What to work on:
From the listing below, retype exactly the line holding "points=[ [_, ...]", the line holding "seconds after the", and the lines between them; skip everything else.

___ Collected material ___

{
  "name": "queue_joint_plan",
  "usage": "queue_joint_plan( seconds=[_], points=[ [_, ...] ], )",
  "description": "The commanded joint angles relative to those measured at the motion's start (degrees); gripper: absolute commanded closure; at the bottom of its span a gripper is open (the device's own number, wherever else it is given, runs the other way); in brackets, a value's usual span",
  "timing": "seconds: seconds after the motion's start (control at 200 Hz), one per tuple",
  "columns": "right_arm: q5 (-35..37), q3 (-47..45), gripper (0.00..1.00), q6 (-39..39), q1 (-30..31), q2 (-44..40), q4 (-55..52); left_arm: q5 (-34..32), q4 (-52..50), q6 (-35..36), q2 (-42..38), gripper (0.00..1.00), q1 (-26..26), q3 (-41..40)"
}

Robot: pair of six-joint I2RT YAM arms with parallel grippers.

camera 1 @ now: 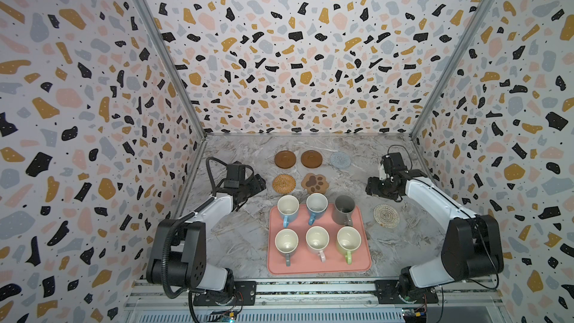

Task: Place cups on coasters
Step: Move the coaster to the center of the table.

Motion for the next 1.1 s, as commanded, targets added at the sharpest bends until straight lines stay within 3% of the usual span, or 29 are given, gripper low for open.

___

Answer section:
  "usage": "queue_joint_plan( seconds=[_], points=[ [_, ...] ], )",
  "description": "The commanded joint angles relative to those measured at the motion's start (degrees); gripper: absolute commanded closure; at the bottom of its span a gripper is open (the device's own number, wherever else it is given, runs the other way); in brackets, a value's usual span",
  "timing": "seconds: seconds after the motion's start (control at 200 Hz), one per tuple",

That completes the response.